Work item: Copy verbatim the block of lines in the entries below whose first line contains "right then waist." and whose last line contains "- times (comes". Leave out all other lines.

Task data:
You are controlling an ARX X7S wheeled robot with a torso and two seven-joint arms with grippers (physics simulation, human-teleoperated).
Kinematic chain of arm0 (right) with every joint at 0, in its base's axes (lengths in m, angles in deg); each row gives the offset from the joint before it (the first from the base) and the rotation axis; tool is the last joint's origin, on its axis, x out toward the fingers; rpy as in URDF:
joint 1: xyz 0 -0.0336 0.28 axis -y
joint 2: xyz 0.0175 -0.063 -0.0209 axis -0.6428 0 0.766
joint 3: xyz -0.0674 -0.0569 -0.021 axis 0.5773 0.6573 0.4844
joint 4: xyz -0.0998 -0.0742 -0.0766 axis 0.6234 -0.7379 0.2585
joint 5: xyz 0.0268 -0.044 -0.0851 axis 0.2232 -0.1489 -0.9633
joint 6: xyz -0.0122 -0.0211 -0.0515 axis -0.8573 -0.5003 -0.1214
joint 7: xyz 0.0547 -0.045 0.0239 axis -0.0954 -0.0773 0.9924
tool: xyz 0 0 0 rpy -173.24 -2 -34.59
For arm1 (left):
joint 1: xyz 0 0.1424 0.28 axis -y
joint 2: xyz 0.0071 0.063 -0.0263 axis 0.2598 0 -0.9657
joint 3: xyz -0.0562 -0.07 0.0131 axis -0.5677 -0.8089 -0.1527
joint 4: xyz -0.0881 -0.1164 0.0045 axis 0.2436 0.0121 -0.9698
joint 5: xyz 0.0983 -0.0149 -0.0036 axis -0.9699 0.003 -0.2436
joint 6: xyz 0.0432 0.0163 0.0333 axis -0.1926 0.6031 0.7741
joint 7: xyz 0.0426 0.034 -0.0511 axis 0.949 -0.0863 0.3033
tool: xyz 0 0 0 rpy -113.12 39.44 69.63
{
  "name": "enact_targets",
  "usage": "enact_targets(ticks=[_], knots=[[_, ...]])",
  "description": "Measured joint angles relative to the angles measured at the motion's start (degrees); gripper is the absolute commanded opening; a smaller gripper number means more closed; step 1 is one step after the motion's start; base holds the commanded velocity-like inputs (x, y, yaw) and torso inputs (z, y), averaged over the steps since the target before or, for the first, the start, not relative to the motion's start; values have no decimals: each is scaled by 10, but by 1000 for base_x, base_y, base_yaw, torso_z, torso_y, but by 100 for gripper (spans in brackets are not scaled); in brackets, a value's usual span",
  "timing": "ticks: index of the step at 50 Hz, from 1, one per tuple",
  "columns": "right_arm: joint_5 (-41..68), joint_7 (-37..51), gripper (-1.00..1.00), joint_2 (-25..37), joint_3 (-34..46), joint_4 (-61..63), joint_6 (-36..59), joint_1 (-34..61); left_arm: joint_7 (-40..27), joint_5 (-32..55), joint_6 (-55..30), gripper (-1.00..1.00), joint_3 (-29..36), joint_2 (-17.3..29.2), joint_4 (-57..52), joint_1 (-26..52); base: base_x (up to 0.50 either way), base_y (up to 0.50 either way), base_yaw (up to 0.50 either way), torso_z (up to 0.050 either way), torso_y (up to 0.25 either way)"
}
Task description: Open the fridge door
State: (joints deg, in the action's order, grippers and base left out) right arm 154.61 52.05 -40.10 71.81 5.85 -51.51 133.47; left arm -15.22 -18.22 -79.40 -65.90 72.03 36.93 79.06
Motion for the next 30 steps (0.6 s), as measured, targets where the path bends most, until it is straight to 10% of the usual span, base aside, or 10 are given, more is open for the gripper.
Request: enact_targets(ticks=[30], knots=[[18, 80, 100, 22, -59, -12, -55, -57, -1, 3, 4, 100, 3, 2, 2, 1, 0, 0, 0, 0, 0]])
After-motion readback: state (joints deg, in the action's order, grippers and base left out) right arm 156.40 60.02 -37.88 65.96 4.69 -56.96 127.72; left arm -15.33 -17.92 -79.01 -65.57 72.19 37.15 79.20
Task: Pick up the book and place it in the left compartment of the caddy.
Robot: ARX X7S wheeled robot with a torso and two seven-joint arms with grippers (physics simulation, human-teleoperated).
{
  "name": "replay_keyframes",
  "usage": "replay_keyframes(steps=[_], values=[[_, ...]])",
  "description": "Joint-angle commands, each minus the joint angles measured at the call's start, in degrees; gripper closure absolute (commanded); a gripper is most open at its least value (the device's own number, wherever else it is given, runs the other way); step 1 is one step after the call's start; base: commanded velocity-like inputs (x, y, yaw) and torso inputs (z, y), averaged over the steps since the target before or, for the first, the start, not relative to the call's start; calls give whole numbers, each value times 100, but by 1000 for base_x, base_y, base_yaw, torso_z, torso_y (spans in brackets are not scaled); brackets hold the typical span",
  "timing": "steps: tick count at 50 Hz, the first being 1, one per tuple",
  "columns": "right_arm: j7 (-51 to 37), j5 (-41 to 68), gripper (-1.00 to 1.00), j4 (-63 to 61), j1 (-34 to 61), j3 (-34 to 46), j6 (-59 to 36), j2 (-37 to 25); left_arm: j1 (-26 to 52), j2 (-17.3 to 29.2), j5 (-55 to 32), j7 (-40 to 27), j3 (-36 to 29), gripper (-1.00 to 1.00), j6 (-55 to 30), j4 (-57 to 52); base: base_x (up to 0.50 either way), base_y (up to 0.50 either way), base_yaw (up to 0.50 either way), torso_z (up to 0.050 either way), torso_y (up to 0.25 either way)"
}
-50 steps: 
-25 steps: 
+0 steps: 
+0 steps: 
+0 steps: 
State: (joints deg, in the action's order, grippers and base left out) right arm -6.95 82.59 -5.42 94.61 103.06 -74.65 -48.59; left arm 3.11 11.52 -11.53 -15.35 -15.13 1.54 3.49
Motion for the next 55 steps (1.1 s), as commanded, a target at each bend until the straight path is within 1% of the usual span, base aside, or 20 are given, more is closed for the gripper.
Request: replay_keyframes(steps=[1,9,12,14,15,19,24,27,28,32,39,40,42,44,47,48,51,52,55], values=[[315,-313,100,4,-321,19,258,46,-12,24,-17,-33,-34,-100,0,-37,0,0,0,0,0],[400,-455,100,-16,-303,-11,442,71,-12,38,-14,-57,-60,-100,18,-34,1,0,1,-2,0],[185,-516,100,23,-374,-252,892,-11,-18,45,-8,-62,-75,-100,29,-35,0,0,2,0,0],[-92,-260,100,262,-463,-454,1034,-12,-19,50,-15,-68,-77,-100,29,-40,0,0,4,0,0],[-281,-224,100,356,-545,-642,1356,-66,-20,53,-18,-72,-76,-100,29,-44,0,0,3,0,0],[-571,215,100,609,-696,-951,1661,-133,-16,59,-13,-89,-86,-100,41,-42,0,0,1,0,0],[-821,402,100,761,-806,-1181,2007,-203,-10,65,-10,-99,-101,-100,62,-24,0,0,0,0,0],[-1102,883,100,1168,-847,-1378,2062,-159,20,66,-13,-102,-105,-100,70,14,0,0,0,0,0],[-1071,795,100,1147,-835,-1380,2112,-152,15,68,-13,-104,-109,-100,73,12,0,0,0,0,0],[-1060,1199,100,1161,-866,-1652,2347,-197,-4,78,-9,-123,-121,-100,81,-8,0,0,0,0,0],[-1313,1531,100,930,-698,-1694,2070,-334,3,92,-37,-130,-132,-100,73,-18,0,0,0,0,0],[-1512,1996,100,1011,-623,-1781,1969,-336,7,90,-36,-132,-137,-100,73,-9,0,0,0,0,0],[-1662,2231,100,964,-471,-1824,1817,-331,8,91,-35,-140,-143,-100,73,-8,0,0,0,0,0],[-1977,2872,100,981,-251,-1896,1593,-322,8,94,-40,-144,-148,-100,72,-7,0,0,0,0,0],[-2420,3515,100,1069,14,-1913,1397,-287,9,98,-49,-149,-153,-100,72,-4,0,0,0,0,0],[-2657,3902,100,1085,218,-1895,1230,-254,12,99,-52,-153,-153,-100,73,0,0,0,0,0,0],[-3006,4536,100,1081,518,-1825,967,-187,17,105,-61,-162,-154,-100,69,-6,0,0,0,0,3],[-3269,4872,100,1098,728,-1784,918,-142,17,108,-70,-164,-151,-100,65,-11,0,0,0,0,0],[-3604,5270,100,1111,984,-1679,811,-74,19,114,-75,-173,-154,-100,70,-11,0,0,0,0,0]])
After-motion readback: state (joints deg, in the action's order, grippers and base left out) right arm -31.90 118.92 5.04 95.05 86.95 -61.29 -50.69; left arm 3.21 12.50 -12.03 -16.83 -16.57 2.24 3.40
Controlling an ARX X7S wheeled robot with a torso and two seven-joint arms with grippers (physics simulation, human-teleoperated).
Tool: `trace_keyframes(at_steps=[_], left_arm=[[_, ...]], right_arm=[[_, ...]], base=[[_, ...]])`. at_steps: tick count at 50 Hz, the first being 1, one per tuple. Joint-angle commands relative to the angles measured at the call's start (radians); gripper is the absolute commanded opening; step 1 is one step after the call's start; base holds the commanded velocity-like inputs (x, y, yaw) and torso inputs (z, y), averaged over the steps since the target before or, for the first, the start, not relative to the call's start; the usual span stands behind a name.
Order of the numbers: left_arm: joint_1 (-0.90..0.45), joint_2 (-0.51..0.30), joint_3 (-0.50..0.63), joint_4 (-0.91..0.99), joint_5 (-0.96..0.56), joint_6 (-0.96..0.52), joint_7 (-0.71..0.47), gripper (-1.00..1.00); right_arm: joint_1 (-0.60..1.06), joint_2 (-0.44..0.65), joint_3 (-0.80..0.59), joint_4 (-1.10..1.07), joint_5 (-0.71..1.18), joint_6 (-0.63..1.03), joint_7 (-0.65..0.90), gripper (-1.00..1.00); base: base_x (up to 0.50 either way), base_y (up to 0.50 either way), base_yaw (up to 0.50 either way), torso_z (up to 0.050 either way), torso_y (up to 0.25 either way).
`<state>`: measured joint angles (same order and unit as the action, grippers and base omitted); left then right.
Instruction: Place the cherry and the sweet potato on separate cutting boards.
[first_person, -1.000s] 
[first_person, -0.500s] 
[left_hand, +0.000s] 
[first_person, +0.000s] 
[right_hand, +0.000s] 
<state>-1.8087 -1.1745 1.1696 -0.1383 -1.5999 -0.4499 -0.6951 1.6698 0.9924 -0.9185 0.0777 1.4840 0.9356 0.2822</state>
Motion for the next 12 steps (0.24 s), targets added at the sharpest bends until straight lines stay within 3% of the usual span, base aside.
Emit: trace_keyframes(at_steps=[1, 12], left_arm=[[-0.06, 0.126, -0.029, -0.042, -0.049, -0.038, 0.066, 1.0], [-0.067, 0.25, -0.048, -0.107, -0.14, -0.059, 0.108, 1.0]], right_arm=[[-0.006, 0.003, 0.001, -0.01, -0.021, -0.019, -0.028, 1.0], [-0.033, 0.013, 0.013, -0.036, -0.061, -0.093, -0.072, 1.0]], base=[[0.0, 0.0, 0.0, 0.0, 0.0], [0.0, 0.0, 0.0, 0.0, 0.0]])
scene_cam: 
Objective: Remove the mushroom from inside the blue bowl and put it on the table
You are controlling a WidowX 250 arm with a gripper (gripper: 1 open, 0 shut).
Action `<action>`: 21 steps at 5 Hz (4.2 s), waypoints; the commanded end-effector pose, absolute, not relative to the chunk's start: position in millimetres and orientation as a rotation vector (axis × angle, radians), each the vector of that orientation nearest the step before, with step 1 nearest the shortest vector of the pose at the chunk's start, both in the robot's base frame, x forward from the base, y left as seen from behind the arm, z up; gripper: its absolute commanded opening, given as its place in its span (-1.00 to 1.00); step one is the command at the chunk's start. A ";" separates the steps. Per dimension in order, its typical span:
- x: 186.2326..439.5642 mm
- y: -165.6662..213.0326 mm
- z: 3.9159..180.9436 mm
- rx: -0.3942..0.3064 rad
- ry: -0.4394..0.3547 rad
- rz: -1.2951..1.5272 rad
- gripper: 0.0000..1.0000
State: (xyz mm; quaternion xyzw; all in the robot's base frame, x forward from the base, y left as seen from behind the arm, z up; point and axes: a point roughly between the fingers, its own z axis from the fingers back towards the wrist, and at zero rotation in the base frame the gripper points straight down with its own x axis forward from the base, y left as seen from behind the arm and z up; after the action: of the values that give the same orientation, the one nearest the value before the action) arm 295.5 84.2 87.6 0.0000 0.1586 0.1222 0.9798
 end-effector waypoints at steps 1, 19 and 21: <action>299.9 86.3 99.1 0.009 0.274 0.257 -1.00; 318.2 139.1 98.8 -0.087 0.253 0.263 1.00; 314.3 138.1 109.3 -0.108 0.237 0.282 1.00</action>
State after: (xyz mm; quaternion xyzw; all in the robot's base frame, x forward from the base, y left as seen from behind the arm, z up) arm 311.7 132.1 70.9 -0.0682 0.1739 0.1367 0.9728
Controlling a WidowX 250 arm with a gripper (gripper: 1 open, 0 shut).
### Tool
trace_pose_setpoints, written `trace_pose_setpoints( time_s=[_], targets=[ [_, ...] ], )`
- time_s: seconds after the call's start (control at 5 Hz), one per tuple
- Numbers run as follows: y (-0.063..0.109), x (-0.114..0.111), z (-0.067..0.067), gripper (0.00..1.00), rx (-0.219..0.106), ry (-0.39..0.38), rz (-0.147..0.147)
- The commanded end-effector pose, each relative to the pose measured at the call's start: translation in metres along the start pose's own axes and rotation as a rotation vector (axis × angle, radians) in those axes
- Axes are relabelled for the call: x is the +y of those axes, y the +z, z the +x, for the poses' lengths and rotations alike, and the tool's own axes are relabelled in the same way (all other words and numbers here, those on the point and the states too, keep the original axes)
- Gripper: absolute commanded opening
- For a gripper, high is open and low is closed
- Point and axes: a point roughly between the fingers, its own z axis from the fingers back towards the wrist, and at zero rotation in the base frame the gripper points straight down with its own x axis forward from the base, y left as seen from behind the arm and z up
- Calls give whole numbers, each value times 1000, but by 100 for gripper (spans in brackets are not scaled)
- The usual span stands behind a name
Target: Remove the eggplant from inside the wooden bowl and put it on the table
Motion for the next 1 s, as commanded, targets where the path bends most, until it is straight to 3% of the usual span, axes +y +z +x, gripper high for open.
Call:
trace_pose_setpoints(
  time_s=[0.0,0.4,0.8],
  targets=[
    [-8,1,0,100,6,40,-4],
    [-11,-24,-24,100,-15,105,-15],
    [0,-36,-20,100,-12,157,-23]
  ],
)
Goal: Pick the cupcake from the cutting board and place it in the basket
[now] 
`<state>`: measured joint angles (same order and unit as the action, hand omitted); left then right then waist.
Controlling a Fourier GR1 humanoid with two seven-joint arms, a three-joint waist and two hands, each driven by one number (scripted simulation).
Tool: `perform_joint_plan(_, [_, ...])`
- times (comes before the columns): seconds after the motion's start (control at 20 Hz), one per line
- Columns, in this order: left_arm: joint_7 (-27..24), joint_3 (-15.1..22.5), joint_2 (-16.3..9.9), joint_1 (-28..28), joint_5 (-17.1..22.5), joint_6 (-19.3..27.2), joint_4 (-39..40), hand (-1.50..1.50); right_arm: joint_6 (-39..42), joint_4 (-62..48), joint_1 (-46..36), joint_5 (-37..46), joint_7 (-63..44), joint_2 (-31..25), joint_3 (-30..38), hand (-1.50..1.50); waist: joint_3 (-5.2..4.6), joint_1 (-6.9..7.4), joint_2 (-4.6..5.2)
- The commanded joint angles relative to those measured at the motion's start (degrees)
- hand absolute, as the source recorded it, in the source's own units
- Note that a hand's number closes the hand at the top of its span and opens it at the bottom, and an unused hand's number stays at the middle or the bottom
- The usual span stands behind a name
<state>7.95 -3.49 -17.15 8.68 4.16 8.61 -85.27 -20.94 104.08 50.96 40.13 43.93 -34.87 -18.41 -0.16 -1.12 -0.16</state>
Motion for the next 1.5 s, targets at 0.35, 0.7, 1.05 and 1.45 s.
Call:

Written reply:
`<state>`: measured joint angles (same order and unit as the action, hand omitted); left then right then waist.
Controlling a Fourier GR1 humanoid with two seven-joint arms, a three-joint waist and two hands, each driven by one number (scripted simulation).
Tool: `perform_joint_plan(_, [_, ...])`
- times (comes before the columns): seconds after the motion's start (control at 20 Hz), one per line

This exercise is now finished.